━━━ DATASET EXTRACT ━━━

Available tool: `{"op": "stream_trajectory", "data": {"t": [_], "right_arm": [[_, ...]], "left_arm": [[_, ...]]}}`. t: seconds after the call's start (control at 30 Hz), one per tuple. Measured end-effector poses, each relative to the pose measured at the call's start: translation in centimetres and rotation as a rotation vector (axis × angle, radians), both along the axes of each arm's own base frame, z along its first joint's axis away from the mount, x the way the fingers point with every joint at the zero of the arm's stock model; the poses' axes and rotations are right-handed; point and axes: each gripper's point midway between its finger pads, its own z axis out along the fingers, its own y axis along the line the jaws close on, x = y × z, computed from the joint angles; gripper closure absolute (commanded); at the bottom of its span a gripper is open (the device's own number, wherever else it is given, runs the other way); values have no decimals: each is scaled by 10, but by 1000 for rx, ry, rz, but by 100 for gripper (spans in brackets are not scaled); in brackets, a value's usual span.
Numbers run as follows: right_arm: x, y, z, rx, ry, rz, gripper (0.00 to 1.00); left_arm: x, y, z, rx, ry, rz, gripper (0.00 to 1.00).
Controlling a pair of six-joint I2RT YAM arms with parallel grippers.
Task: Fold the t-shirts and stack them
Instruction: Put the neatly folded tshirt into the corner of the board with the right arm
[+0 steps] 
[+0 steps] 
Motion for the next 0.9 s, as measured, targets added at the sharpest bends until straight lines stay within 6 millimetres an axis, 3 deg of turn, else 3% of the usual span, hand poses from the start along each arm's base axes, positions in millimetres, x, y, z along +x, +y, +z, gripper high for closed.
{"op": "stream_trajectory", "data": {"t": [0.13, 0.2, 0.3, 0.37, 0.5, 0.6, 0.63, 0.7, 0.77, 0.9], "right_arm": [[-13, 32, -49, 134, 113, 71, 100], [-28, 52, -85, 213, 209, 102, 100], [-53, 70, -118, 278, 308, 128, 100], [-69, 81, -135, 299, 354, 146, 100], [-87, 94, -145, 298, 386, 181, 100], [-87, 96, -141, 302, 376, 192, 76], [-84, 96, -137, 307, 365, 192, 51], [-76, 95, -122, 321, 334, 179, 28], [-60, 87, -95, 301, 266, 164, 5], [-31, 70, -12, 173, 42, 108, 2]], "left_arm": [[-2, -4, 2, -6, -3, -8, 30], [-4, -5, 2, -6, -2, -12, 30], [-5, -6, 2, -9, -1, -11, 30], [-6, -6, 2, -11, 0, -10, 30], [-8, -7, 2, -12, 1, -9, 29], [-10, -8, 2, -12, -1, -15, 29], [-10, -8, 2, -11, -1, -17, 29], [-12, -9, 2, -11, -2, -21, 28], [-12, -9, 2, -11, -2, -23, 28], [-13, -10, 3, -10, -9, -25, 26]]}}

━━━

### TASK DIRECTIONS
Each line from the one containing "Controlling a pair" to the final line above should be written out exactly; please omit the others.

### OUTPUT FOR THIS TASK
Controlling a pair of six-joint I2RT YAM arms with parallel grippers.
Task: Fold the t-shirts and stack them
Instruction: Put the neatly folded tshirt into the corner of the board with the right arm
[+0 steps] 
[+0 steps] 
Motion for the next 0.9 s, as measured, targets added at the sharpest bends until straight lines stay within 6 millimetres an axis, 3 deg of turn, else 3% of the usual span, hand poses from the start along each arm's base axes, positions in millimetres, x, y, z along +x, +y, +z, gripper high for closed.
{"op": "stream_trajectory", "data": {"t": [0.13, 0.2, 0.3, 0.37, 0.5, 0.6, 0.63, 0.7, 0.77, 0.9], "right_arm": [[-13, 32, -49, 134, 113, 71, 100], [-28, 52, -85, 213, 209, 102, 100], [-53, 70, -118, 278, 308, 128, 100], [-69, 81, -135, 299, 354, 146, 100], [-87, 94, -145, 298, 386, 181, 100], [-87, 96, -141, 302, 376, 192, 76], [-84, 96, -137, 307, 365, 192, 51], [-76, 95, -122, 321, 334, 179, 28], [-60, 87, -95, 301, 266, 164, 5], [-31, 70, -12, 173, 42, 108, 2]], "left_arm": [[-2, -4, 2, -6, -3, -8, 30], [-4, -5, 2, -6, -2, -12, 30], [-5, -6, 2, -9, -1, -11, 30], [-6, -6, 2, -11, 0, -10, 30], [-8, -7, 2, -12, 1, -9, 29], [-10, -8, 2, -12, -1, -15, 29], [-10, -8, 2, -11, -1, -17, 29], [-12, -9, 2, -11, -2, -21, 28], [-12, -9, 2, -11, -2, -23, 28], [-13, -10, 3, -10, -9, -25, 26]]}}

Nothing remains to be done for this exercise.